História e Historiografia do RS

sábado, 15 de julho de 2017

RESISTÊNCIA ESCRAVA NA QUITÉRIA

A escravidão é um tema que a historiografia tradicional enfatizou mais a ‘acomodação’ enquanto a historiografia dos últimos 50 anos tem enfatizado a ‘resistência’. Um interessante artigo de Gabriel Aladrén (publicado na Revista ‘História Viva’ de junho último), contextualiza a busca de alforria por escravos que combateram em guerras de fronteira envolvendo Brasil, Uruguai e Argentina. 
A partir da vinda de D. João ao Brasil em 1808, a escravidão se institucionaliza de forma ainda mais contundente. Já no Uruguai e Argentina, os programas de independência avançam na emancipação dos escravos, tanto que a partir de 1813, os escravos de países estrangeiros que para ali fugissem, seriam considerados livres se ingressassem nas Províncias Unidas do Rio da Prata. Também seria concedida liberdade aos escravos que se alistassem nos exércitos platinos. Uma forte provocação ao escravismo luso-brasileiro e uma tentadora atração para fugas dos escravos do Rio Grande do Sul. 
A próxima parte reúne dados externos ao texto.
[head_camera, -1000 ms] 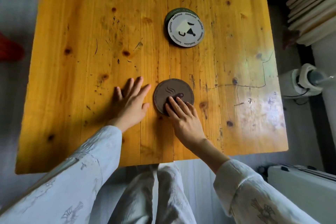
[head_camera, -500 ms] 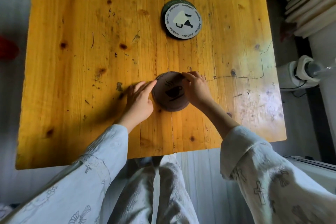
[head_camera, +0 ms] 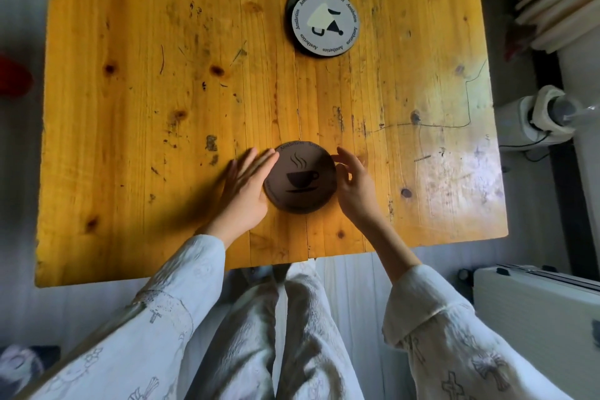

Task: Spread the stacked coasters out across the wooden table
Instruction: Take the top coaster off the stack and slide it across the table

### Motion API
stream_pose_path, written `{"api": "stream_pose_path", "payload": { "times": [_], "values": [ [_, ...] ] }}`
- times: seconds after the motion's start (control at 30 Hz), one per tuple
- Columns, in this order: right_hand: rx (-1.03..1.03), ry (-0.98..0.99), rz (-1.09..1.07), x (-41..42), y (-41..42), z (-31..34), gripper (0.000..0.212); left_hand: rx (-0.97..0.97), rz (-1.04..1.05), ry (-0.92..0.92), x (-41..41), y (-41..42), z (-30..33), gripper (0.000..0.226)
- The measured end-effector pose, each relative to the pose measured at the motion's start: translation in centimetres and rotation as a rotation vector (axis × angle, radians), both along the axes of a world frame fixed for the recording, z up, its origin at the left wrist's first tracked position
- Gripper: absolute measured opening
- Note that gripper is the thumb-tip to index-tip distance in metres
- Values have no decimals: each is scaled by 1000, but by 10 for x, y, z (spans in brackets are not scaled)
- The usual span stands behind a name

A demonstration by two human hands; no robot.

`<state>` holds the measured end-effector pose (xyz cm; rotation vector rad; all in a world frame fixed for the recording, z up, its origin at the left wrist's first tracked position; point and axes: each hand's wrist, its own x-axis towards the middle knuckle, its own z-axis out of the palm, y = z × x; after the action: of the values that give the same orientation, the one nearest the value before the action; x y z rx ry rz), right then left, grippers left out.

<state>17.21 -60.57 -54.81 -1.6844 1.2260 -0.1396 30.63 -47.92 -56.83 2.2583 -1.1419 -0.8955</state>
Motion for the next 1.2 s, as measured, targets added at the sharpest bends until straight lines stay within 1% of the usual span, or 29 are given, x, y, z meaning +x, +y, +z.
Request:
{"api": "stream_pose_path", "payload": {
  "times": [0.3, 0.57, 0.7, 1.2],
  "values": [
    [122, -80, -152, -18, 21, 1, 38, -14, -32, -10, -14, 19, 4, 76],
    [166, -130, -166, -34, 36, -4, 36, -33, -58, -4, -26, 35, 2, 75],
    [157, -129, -198, -39, 43, -5, 36, -51, -67, -13, -31, 42, -2, 75],
    [126, -84, -186, -47, 57, -4, 33, -56, -88, -10, -41, 59, -12, 77]
  ]
}}
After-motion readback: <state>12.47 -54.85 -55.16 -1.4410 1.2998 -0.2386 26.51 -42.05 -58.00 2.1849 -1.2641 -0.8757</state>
Neste artigo, o autor analisou as trajetórias do angolano Antonio Angria e de Manoel Antonio da Cruz, este último, preso na Quitéria, será enfatizado. Segundo ele, as autoridades judiciárias se preocupavam com os libertos, sobretudo por receio de que suas ligações com escravos se tornassem potencialmente perigosas para a ordem social. É o caso de Manoel Antonio da Cruz!
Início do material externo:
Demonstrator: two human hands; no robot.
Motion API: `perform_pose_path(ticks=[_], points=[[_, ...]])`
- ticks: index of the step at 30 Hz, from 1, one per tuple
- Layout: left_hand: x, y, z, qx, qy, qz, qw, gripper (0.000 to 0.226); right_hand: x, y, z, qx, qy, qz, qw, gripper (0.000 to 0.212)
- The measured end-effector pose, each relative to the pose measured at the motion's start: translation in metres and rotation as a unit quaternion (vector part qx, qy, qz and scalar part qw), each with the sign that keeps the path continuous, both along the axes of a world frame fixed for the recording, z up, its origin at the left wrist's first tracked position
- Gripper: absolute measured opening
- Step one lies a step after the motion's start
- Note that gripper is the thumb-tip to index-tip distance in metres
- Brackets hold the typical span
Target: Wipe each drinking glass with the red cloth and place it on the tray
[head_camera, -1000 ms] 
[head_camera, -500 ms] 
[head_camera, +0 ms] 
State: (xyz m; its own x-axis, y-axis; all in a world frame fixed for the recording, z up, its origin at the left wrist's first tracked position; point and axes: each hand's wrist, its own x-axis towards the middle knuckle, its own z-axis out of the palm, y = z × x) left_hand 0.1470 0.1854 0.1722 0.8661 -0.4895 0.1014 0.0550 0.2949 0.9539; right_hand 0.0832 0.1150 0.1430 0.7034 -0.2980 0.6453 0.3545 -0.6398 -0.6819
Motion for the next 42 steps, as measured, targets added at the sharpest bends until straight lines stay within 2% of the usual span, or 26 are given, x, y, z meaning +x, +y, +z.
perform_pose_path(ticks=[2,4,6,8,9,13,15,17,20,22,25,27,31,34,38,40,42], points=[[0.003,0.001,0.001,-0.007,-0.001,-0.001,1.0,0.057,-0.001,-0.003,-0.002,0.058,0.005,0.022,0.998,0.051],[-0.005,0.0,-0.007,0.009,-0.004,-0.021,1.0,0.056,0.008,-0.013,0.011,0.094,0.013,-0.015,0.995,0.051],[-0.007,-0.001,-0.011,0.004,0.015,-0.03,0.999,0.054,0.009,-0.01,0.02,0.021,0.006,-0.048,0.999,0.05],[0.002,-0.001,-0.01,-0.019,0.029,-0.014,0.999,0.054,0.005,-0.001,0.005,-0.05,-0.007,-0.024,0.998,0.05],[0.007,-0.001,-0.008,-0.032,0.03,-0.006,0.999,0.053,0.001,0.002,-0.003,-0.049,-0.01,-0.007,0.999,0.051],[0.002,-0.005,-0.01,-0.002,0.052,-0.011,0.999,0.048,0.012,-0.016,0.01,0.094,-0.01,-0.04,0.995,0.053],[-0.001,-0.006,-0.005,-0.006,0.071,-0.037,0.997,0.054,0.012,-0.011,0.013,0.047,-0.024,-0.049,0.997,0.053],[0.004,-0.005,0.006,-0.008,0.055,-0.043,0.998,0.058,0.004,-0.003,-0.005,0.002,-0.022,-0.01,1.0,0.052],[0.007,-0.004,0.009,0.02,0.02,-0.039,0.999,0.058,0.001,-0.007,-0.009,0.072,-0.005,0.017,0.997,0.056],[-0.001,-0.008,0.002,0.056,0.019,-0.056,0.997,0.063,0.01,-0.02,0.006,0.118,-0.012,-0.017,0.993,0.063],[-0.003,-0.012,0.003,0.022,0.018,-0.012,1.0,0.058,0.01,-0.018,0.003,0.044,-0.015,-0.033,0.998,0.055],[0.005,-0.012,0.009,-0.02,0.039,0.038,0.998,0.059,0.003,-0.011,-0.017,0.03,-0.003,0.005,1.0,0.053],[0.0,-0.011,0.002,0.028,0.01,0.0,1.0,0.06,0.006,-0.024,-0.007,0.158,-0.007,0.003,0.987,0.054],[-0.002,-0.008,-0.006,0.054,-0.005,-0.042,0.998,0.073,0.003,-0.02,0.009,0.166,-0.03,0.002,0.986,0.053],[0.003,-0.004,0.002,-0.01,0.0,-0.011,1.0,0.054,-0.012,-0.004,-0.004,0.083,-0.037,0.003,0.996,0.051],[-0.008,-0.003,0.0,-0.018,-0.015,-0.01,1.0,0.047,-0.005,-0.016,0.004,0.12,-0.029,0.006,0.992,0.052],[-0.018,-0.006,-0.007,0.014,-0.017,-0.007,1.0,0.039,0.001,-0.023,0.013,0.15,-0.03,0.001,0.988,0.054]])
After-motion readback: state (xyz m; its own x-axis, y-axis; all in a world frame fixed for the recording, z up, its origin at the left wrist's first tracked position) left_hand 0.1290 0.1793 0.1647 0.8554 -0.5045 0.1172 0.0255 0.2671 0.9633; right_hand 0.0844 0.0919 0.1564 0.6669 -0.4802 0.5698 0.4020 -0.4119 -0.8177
Aladrén narra que em “1825 os orientais iniciaram um movimento para repelir a ocupação brasileira. Esse cenário alarmou as autoridades políticas rio-grandenses, e qualquer tipo de subversão interna, como fugas, quilombos e revoltas de escravos, era visto como potencialmente perigoso e favorável ao inimigo. Na cidade de Rio Grande, a proximidade com a fronteira acirrava ainda mais os ânimos. Eram comuns as acusações de pessoas que estariam incitando escravos a organizarem revoltas ou a fugirem para se alistar no exército platino. Foi essa a denúncia contra Manoel Antonio da Cruz. Preso em 1825 no distrito de Quitéria, em Rio Grande, ele teria seduzido escravos para seguirem o partido inimigo. Manoel era um pardo, ex-escravo, natural de Rio Grande, casado, 48 anos de idade. O interessante é que ele era sargento da Companhia dos Homens Pardos. As companhias milicianas faziam parte do exército auxiliar e eram divididas, desde o período colonial, em companhias de homens brancos, pardos e pretos. Nas primeiras décadas do século XIX, as companhias de homens de cor cresceram e muitos pretos e pardos tiveram oportunidades de se alistar no exército brasileiro. Alguns chegaram a assumir postos de oficiais, trilhando um caminho de ascensão social.
Manoel, como miliciano, não recebia soldo regular, de modo que precisava recorrer a outros expedientes para assegurar sua sobrevivência. Ele disse que vivia de seu trabalho e era lavrador. Uma testemunha afirmou que Manoel costumava roubar gado e cavalos. O comandante interino, que o remeteu à cadeia, ampliou as acusações. Segundo ele, Manoel andava pelas casas do distrito conversando secretamente com os escravos, “seduzindo a escravatura a favor do partido inimigo (…) contra a causa preciosa do majestoso Império do Brasil”. Além disso, disse que “este mesmo pardo conserva em si todas as qualidades capazes de grande revolucionário, e nunca perde ocasião de haver a si quanto pode do suor alheio, e os vizinhos todos estão prontos a fazer um nós abaixo assinados a fim de o dito não existir nesta Província, pois no todo é inquietador dos Povos, no lugar onde reside”.
As acusações não foram provadas e, depois de algum tempo na prisão, Manoel foi libertado. O episódio demonstra como os conflitos políticos e militares do período das independências no Rio da Prata e no Brasil trouxeram ao mesmo tempo instabilidade e novas possibilidades de resistência e ascensão. Os escravos e os libertos enfrentaram a nova realidade acionando diversas estratégias. As fugas, a resistência cotidiana e até mesmo a colaboração com seus senhores permitiu-lhes conquistar a liberdade ou obter melhores condições de trabalho e sobrevivência. Como é comum nos tempos de incerteza, as guerras e os conflitos militares podiam resultar em tragédia ou triunfo para a vida dos negros escravizados e livres na fronteira sul do Brasil”, conclui Aladrén.